Maigret - 60 - Maigret und der Clochard by Simenon Georges

Maigret - 60 - Maigret und der Clochard by Simenon Georges

Autor:Simenon, Georges [Georges, Simenon]
Die sprache: deu
Format: epub
veröffentlicht: 2014-03-24T04:00:00+00:00


5

Maigret sprach selten mit seiner Frau über den Fall, den er gerade bearbeitete. Er besprach ihn übrigens auch meist nicht mit seinen engsten Mitarbeitern, er beschränkte sich auf Anweisungen, die er ihnen erteilte. Es war eben seine Art zu arbeiten, die Zusammenhänge zu sehen, sich Stück um Stück in das Leben von Leuten einzufühlen, die er am Tag zuvor noch nicht gekannt hatte.

»Wie denken Sie über den Fall, Maigret?«, hatte ihn oft ein Untersuchungsrichter gefragt, wenn er bei einem Lokaltermin oder einer Rekonstruktion des Tathergangs dabei war.

Im Gerichtsgebäude wurde seine stets gleichlautende Antwort kolportiert:

»Ich denke nie, Herr Richter.«

Und irgendjemand hatte eines Tages kommentiert:

»Er saugt sich voll …«

In gewisser Weise stimmte das. Die Wörter waren ihm zu eindeutig, deshalb schwieg er lieber.

Diesmal war es anders, zumindest was Madame Maigret betraf, vielleicht, weil sie ihm mit ihrer Schwester in Mulhouse doch weitergeholfen hatte. Als er sich zum Mittagessen setzte, verkündete er:

»Heute habe ich Keller persönlich kennengelernt.«

Sie war doppelt überrascht. Erstens hatte er es ungefragt gesagt, und zweitens hatte es fröhlich geklungen. Richtig fröhlich war er zwar nicht, schon gar nicht aufgekratzt. Aber es lag doch eine gewisse Leichtigkeit, eine gewisse Heiterkeit in seiner Stimme und in seinem Blick.

Endlich einmal hatte er nicht die Zeitungsleute auf den Fersen, und der Staatsanwalt ließ ihn ebenso in Ruhe wie der Untersuchungsrichter.
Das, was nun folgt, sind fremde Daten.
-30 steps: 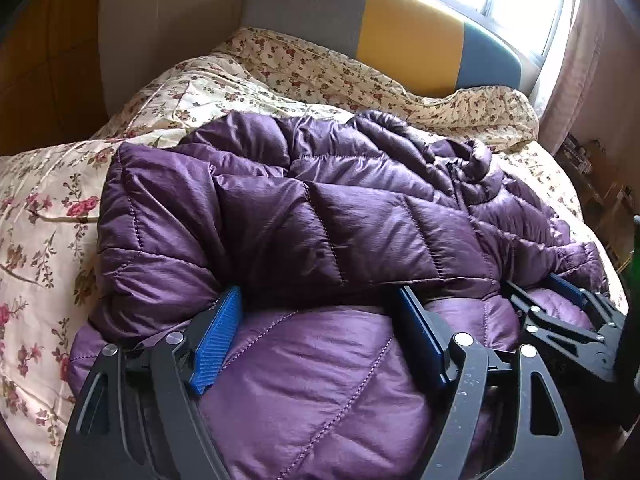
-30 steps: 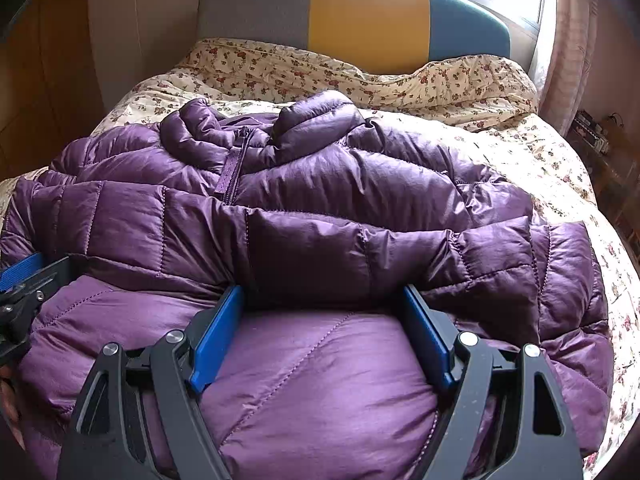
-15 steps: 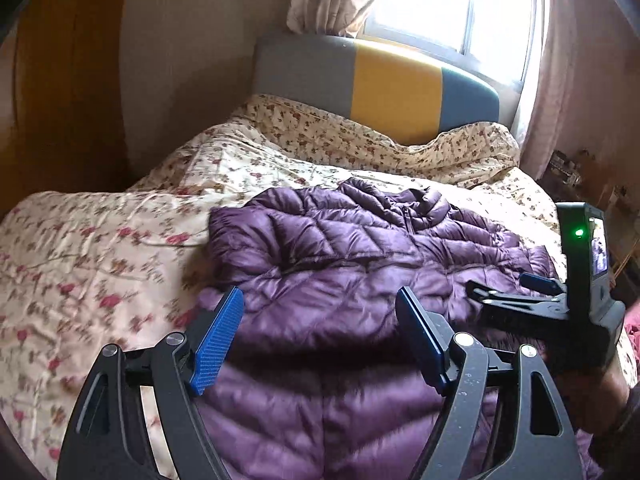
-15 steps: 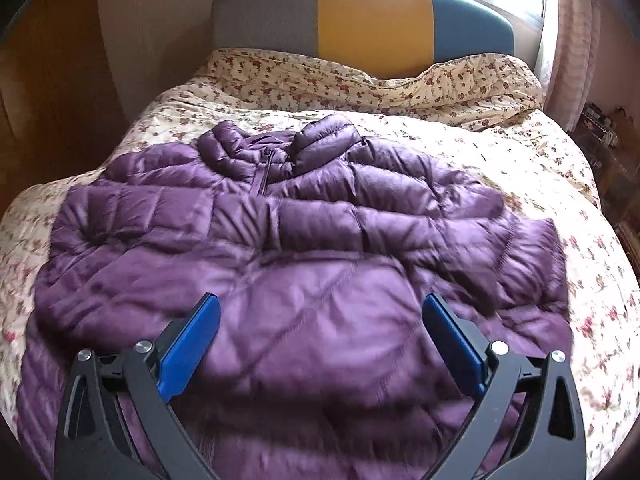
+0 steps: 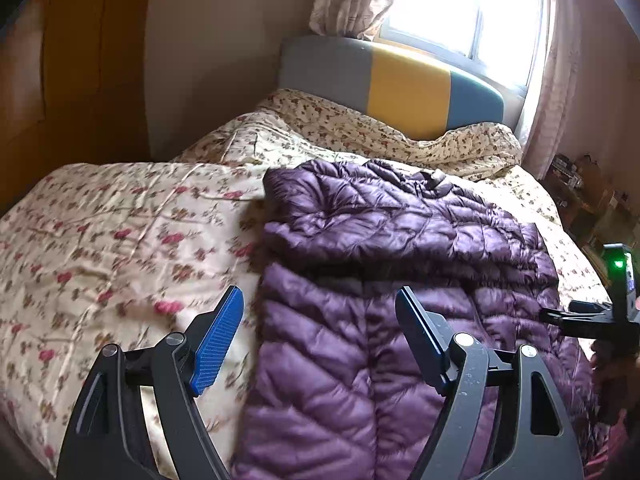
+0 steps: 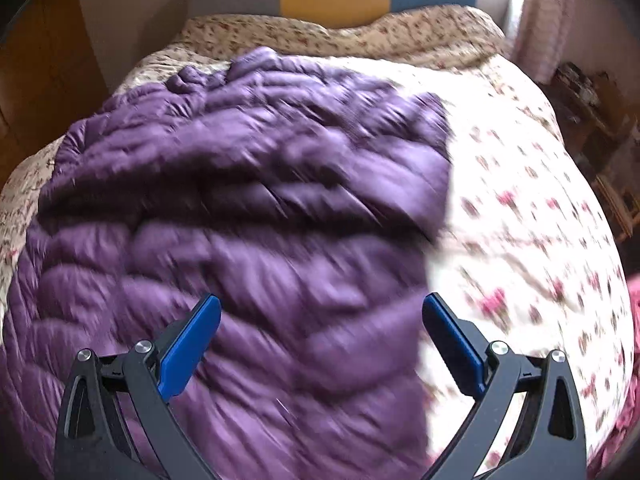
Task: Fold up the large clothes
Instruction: 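Grasp the hem with the left gripper while the right gripper grasps it too, lifting toward the collar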
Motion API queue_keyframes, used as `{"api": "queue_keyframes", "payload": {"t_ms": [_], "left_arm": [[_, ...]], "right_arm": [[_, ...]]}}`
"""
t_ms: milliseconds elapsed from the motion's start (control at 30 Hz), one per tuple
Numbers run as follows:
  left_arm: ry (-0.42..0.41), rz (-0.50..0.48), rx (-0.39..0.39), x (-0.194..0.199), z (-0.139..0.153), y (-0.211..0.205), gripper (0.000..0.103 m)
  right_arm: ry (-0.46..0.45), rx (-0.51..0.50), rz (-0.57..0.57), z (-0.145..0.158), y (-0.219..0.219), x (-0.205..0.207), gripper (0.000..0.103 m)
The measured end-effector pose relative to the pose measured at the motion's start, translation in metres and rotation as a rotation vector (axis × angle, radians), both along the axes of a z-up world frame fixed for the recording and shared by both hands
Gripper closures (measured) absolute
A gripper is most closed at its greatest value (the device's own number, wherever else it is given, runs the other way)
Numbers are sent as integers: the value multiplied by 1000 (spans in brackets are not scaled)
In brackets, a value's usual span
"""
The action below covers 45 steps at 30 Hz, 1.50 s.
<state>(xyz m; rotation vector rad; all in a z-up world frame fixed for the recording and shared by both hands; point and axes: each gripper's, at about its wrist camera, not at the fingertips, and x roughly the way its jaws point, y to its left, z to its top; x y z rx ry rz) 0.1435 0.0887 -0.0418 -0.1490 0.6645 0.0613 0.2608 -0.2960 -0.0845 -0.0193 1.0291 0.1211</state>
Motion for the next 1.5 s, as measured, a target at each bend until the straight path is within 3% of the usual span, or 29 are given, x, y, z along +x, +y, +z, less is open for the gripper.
{"api": "queue_keyframes", "payload": {"t_ms": [400,533,600,667,733,833,867,1033,1100,1300,1500], "left_arm": [[98,-12,-25,-52,-35,17,25],[146,-21,-94,-72,-53,28,25],[161,-19,-127,-81,-60,33,34],[173,-21,-164,-92,-67,38,34],[191,-27,-212,-102,-75,41,35],[182,-49,-226,-115,-76,37,49],[185,-65,-243,-117,-76,35,59],[199,-129,-265,-125,-72,25,87],[188,-143,-270,-123,-64,27,94],[115,-213,-275,-106,-23,25,97],[41,-228,-298,-57,11,30,98]], "right_arm": [[94,33,-2,-14,-49,-74,3],[103,41,11,-11,-52,-95,3],[116,58,22,-11,-56,-110,5],[123,68,27,-11,-56,-118,7],[137,97,37,-13,-58,-130,18],[143,131,52,-12,-59,-146,35],[144,138,60,-11,-54,-146,39],[157,155,146,0,-39,-154,92],[141,142,174,10,-32,-153,97],[29,134,231,57,-19,-132,98],[-96,120,233,97,-4,-88,98]]}}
Da war ein Clochard unter dem Pont Marie niedergeschlagen und in das Hochwasser der Seine geworfen worden, doch wie durch ein Wunder war er mit dem Leben davongekommen und hatte sich als so widerstandsfähig erwiesen, dass Professor Magnin aus dem Staunen nicht mehr herauskam.

Eigentlich war es ein Verbrechen ohne Opfer, genau genommen sogar ohne Mörder, und außer der dicken Lea und zwei oder drei Obdachlosen machte sich niemand Sorgen um den ›Doktor‹.

Doch Maigret widmete diesem Fall so viel Zeit, als wäre es eine ganz Frankreich erregende Tragödie gewesen. Er schien ihn zu seiner ganz persönlichen Angelegenheit zu machen, und so, wie er über seine Begegnung mit Keller sprach, hätte man meinen können, es handle sich um jemanden, den seine Frau und er seit langem gern kennengelernt hätten.

»Ist er wieder bei Bewusstsein?«, fragte Madame Maigret, die nicht zu neugierig erscheinen wollte.

»Ja und nein … Er hat kein Wort gesagt. Er hat mich nur angeschaut, aber ich bin überzeugt, dass ihm kein Wort von dem entgangen ist, was ich ihm gesagt habe. Die Oberschwester ist anderer Meinung. Sie behauptet, er sei noch benommen von den Spritzen, die er bekommen habe, und er befinde sich im Zustand eines Boxers, der nach einem K.o. aufsteht.«

Er aß, schaute zum Fenster hinaus, hörte den Vögeln zu.

»Hast du das Gefühl, dass er den Täter kennt?«

Maigret seufzte und zeigte dann ein für ihn ungewohntes, Selbstironie ausdrückendes Lächeln.

»Ich weiß überhaupt nichts … Es würde mir schwerfallen, mein Gefühl überhaupt in Worte zu fassen …«

Selten war er so aus dem Konzept geraten wie heute Vormittag im Hôtel-Dieu, doch selten hatte ihn eine Aufgabe auch so fasziniert.

Schon die Umstände der Begegnung waren alles andere als günstig. Sie fand in einem Krankenzimmer statt, in dem vielleicht zehn Patienten in ihren Betten lagen und drei oder vier weitere am Fenster standen oder saßen.